TASK PROMPT. Copy the data that follows exactly as it is, excluding all pictures.

DATASET CONTENT.
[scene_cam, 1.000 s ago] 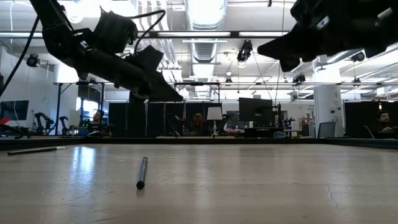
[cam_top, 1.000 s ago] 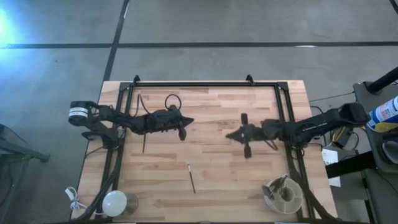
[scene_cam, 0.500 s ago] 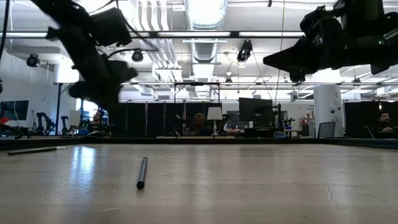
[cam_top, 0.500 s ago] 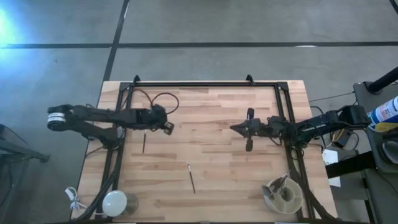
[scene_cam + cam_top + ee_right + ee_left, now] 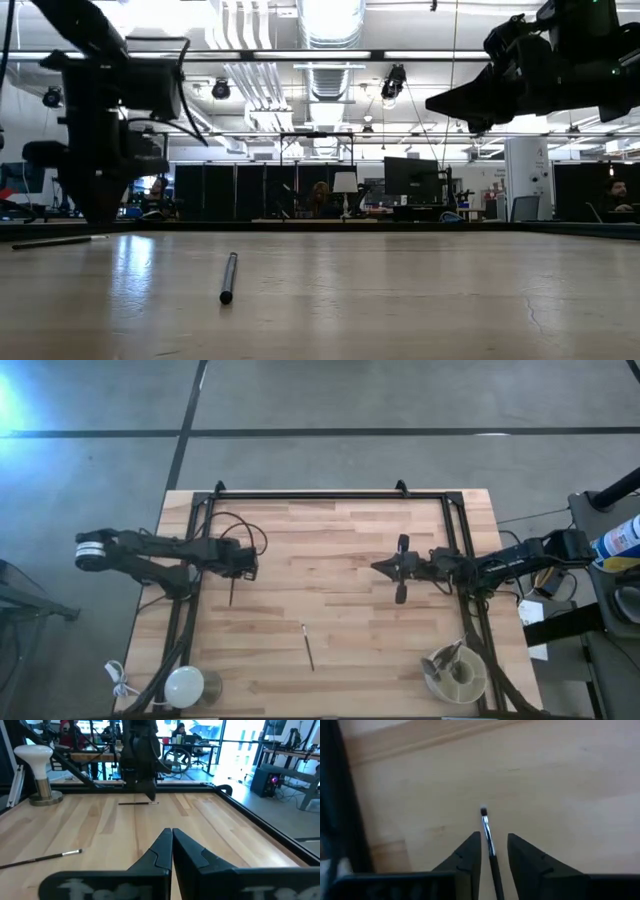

RESPONSE TO THIS EXERCISE.
[scene_cam, 1.000 s ago] 
[cam_top, 1.000 s ago] 
[scene_cam, 0.500 s ago] 
[cam_top, 0.500 s ago] 
[scene_cam + cam_top + ee_right + ee_left, now] 

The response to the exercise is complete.